TASK:
Reproduce exactly the lines from the one containing "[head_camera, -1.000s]" through the last line of the records below, both included, and nothing else.

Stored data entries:
════════════════

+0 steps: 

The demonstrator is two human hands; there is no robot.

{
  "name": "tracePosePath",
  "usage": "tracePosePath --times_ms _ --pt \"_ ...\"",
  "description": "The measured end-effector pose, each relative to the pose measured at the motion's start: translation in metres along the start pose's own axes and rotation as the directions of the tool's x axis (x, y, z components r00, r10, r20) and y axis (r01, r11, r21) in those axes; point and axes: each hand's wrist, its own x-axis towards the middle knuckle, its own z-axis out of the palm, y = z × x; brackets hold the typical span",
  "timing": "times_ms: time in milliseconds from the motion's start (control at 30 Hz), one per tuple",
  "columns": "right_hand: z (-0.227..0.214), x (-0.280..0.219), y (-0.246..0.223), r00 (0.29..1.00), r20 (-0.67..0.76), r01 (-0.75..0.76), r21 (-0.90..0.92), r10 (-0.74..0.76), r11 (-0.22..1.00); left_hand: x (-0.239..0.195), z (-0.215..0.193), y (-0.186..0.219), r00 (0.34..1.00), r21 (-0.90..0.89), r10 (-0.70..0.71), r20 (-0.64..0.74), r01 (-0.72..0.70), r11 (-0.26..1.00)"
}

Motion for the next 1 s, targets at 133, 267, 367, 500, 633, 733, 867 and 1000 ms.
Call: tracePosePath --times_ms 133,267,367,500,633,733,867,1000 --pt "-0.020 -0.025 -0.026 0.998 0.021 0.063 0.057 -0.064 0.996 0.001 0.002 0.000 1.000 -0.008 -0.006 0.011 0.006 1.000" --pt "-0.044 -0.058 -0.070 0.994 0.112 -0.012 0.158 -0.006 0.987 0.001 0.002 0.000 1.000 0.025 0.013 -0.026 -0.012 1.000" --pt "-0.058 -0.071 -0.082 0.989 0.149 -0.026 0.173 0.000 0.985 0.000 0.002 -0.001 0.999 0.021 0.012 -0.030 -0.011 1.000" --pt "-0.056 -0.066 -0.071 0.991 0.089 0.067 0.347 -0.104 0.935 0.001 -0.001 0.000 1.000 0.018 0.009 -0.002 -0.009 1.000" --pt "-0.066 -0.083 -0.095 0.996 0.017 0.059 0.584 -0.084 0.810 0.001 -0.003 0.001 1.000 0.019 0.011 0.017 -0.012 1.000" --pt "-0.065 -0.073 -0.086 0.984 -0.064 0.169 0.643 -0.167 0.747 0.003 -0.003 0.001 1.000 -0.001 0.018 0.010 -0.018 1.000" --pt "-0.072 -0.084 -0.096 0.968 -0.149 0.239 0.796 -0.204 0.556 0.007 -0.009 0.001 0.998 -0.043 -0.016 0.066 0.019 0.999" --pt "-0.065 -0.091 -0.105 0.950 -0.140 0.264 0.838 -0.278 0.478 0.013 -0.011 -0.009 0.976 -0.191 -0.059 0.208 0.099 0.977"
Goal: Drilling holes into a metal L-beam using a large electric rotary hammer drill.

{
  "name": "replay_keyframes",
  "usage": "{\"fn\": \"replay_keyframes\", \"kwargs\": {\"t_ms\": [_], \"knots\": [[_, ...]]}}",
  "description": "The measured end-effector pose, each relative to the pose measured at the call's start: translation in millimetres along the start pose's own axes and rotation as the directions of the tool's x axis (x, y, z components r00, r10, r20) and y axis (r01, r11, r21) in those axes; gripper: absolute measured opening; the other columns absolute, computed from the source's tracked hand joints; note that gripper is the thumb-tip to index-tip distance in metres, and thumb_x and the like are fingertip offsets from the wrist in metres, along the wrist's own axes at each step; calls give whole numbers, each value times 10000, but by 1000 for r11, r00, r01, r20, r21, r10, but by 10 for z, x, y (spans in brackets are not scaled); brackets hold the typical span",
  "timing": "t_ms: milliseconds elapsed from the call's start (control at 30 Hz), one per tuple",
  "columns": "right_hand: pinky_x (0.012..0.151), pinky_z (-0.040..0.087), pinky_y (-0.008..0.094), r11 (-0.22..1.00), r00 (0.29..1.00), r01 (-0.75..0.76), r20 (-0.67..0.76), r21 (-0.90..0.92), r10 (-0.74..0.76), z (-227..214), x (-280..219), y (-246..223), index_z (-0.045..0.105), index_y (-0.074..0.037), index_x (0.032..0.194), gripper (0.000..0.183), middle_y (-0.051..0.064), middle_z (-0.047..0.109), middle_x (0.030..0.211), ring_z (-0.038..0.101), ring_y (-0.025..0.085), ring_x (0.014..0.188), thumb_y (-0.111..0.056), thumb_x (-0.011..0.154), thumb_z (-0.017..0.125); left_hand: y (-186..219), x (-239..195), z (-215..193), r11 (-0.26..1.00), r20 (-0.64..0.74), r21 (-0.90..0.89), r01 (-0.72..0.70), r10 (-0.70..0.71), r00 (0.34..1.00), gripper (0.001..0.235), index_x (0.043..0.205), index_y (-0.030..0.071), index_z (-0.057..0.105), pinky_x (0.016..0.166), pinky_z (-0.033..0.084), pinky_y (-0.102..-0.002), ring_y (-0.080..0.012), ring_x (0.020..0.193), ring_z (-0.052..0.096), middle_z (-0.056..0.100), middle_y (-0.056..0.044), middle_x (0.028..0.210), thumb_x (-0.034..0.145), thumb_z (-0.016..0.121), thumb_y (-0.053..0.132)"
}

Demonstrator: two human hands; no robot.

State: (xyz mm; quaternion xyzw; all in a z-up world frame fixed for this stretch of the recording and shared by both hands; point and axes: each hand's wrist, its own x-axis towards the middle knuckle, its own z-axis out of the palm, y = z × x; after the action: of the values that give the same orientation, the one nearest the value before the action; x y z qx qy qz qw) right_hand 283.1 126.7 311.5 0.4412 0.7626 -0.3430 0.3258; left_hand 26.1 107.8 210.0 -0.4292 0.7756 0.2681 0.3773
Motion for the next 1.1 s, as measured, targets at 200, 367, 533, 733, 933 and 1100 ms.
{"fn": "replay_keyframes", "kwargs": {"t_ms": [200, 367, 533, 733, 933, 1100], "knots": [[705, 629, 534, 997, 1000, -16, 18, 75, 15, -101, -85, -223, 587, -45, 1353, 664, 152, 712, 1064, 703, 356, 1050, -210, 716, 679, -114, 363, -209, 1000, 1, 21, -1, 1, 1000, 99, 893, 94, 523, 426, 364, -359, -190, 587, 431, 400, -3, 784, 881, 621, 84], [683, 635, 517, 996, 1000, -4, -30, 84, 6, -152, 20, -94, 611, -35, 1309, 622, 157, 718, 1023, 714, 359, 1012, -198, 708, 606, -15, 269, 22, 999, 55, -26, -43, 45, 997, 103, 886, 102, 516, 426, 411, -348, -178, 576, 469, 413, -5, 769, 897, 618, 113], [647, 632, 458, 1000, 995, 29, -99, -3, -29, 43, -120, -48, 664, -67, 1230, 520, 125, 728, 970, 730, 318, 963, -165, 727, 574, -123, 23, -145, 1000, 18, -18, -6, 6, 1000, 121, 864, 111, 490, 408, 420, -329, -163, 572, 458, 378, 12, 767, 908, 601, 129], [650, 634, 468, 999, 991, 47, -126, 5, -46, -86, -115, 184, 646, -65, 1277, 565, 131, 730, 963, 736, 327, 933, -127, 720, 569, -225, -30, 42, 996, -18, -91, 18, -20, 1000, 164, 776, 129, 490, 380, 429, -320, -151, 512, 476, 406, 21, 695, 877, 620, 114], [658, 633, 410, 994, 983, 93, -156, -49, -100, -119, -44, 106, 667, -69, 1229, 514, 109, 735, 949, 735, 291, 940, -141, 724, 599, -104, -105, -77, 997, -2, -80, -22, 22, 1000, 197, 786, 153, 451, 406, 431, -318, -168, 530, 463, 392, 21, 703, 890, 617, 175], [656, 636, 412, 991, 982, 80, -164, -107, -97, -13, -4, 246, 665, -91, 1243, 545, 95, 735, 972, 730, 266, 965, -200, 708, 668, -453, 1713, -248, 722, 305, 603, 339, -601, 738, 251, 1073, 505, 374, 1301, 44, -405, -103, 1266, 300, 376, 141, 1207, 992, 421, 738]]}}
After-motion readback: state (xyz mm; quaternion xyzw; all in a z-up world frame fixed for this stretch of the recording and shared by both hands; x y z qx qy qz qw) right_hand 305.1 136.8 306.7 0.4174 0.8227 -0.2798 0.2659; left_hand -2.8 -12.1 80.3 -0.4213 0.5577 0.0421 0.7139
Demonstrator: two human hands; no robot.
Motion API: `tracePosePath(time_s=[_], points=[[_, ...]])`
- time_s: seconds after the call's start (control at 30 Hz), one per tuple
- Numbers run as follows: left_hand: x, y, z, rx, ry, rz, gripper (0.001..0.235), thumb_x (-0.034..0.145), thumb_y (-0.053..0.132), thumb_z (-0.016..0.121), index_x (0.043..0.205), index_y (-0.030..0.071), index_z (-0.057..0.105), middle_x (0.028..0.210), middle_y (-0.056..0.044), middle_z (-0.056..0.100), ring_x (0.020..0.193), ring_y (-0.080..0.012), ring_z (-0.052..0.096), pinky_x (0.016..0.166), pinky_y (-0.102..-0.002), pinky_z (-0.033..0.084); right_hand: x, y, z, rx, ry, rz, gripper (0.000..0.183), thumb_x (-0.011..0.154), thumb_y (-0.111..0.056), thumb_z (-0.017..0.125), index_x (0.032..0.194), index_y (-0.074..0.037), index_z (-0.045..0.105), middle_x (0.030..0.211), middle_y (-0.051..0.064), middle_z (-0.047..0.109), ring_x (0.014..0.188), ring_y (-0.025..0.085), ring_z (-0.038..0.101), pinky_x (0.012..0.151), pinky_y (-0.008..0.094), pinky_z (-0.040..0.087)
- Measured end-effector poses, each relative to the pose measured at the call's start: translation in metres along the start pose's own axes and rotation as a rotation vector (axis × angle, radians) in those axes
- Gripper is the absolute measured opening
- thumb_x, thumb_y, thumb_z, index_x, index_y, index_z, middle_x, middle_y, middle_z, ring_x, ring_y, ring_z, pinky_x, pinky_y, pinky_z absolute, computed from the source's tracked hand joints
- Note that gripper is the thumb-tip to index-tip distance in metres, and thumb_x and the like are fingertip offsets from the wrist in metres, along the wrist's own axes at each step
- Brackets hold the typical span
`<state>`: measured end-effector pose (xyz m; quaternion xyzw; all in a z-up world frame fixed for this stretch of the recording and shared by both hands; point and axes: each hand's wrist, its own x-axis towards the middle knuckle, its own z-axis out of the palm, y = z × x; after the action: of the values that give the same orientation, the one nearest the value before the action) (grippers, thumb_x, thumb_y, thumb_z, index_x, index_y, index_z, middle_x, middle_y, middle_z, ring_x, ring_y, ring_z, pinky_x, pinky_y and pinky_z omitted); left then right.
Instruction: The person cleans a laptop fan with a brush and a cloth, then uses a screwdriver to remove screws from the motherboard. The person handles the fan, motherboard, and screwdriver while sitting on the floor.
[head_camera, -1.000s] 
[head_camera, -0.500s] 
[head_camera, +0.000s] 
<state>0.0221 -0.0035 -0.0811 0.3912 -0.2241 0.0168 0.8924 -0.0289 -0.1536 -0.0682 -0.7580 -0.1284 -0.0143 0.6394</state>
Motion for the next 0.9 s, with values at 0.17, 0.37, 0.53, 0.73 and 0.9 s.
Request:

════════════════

SOLUTION TO THIS PROBLEM:
[head_camera, -1.000s] 
[head_camera, -0.500s] 
[head_camera, +0.000s] 
<state>0.0221 -0.0035 -0.0811 0.3912 -0.2241 0.0168 0.8924 -0.0289 -0.1536 -0.0682 -0.7580 -0.1284 -0.0143 0.6394</state>
Motion for the next 0.9 s, with values at 0.17, 0.37, 0.53, 0.73 and 0.9 s.
Request:

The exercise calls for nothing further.